Since every lambda expression in C++ has a unique closure type, and this type can be used as the default argument of a template parameter (since C++20, using decltype), it is important to know at which point that type is instantiated. Consider this C++20 example:
#include <concepts>
template<typename T = decltype([]{})>
using X = T;
template<typename T = X<>>
auto foo() { return T{}; }
int main() {
using T1 = decltype(foo());
using T2 = decltype(foo());
static_assert(!std::same_as<T1, T2>);
}
Here, the default argument of the template parameter T in the definition of type alias X is the closure type decltype([]{}).
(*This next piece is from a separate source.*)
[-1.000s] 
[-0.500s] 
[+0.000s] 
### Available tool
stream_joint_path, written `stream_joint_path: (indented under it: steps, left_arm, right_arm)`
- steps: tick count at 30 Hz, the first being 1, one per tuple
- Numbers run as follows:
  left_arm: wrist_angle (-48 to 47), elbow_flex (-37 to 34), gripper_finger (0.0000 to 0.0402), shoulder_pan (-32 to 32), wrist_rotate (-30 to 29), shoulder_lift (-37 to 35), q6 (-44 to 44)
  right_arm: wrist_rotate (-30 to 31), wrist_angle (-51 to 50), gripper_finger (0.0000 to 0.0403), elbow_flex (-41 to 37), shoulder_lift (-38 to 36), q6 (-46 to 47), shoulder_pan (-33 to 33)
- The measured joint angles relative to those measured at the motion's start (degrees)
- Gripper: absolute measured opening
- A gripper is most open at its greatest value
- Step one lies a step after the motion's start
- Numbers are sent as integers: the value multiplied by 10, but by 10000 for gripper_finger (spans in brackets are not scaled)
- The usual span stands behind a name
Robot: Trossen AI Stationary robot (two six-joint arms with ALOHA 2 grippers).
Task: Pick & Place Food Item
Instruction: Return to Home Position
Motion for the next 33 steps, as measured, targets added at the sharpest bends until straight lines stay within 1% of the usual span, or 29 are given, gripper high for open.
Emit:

The function template foo() has this as its return type.
If the instantiation of new closure type takes place every time foo() appears in the program, then the types T1 and T2 must be distinct, as the static_assertion passes. However, this assertion passes only when compiling with GCC.
For clang and MSVC, the types T1 and T2 are the same, meaning that instantiation of the default argument doesn't take place every time (but rather once, at the template declaration). See Compiler Explorer demo.
Which compiler is compliant with the standard?
The short answer is that this is an under-specified area of the standard. Default template arguments are simply assumed to have a "value", but it is unclear whether this is a single value, or whether each each use of a default-template argument is meant to produce a new instance of this value.
While the standard is unclear on whether your assertion should pass or not, lambda expressions in default template arguments are an ODR footgun waiting to happen. The details are explained below.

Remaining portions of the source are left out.